D-amino acids are being recognized as important molecules in mammals with function. This is a first identification of endogenous D-cysteine in mammalian pancreas. Using a novel stereospecific bioluminescent assay, chiral chromatography, enzyme kinetics and a transgenic mouse model we identify endogenous D-cysteine. We elucidate its function in two mice models of type 1 diabetes (STZ and NOD), and in tests of Glucose Stimulated Insulin Secretion in isolated mouse and human islets and INS-1 832/13 cell line. D-cysteine is synthesized by serine racemase (SR) and SR−/− mice produce 6–10 fold higher levels of insulin in the pancreas and plasma including higher glycogen and ketone bodies in the liver.
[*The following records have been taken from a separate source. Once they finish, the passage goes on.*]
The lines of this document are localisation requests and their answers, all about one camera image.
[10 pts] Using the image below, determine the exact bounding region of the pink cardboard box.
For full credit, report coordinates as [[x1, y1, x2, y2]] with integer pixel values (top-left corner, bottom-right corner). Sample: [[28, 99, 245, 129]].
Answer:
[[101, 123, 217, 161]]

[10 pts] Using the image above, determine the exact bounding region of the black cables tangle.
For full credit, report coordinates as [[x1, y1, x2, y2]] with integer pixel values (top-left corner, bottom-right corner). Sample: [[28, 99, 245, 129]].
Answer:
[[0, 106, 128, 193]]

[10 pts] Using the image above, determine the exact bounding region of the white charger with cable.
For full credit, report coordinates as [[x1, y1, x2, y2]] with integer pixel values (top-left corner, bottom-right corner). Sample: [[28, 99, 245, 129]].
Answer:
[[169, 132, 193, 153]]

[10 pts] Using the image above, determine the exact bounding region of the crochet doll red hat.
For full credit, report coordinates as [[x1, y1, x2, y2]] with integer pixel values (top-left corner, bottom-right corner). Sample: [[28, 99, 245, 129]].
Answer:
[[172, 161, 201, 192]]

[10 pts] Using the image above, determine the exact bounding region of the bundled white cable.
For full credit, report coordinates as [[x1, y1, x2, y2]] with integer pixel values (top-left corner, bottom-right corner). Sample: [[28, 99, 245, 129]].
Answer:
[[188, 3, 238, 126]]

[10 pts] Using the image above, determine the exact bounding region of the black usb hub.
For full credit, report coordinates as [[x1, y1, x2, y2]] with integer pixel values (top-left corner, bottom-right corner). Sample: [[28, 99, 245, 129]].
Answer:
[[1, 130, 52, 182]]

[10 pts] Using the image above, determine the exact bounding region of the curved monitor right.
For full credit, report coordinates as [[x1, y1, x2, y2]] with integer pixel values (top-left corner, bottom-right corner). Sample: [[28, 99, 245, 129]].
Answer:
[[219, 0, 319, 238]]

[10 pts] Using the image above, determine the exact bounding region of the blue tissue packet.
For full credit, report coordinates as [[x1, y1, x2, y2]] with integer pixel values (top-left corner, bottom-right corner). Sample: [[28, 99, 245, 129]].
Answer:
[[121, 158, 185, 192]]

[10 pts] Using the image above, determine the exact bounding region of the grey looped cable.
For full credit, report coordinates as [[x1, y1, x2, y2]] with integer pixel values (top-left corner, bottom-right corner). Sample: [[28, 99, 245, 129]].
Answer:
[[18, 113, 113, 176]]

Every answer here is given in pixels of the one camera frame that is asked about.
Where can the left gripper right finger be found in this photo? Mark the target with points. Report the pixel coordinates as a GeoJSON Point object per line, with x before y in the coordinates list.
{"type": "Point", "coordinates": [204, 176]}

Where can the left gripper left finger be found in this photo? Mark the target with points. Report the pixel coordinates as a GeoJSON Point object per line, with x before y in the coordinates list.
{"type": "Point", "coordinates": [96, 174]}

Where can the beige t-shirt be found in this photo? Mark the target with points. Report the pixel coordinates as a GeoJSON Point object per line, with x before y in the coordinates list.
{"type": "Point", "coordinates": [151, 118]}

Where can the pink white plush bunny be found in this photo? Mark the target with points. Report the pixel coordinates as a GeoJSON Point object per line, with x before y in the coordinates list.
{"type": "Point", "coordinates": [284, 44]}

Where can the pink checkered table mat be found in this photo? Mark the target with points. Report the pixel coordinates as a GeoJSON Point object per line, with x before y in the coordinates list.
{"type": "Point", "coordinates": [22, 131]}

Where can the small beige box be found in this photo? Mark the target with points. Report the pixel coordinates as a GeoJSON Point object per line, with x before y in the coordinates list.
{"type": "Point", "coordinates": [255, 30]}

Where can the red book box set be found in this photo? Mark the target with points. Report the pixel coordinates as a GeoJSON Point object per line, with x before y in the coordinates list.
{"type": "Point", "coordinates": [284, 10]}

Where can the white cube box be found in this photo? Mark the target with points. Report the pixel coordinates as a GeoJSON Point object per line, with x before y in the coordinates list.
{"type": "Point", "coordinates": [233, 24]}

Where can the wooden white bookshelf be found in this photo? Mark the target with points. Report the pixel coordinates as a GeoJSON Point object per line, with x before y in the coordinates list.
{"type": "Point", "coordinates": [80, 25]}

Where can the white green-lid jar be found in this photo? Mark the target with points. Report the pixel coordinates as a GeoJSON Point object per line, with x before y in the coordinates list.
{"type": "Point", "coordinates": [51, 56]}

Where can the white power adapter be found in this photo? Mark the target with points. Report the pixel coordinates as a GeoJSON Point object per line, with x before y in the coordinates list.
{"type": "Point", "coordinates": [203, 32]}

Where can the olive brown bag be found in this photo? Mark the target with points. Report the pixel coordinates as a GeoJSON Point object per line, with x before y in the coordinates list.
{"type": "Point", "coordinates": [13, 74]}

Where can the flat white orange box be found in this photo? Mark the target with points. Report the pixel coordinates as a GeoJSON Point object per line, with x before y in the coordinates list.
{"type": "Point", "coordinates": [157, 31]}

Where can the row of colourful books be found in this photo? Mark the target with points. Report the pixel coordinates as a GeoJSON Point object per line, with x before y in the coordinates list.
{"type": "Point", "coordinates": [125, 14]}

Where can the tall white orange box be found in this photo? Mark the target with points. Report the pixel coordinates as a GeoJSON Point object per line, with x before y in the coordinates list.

The excess insulin is stored as amyloid in secretory vesicles and exosomes. In glucose stimulated insulin secretion in mouse and human islets, equimolar amount of D-cysteine showed higher inhibition of insulin secretion compared to D-serine, another closely related stereoisomer synthesized by SR. In mouse models of diabetes (Streptozotocin (STZ) and Non Obese Diabetes (NOD) and human pancreas, the diabetic state showed increased expression of D-cysteine compared to D-serine followed by increased expression of SR. SR−/− mice show decreased cAMP in the pancreas, lower DNA methyltransferase enzymatic and promoter activities followed by reduced phosphorylation of CREB (S133), resulting in decreased methylation of the Ins1 promoter. D-cysteine is efficiently metabolized by D-amino acid oxidase and transported by ASCT2 and Asc1. Dietary supplementation with methyl donors restored the high insulin levels and low DNMT enzymatic activity in SR−/− mice. Our data show that endogenous D-cysteine in the mammalian pancreas is a regulator of insulin secretion. [Display omitted] •Serine Racemase (SR) is also a cysteine racemase.•Lack of SR results in high levels of insulin in the pancreas and plasma.•D-cysteine shows greater inhibition of insulin secretion compared to D-serine.•Endogenous D-cysteine signals via cyclic AMP mediated by CREB-DNMT1 interaction.•Hypomethylation of Ins1 promoter is rescued by high methyl donor diet rescuing high insulin levels.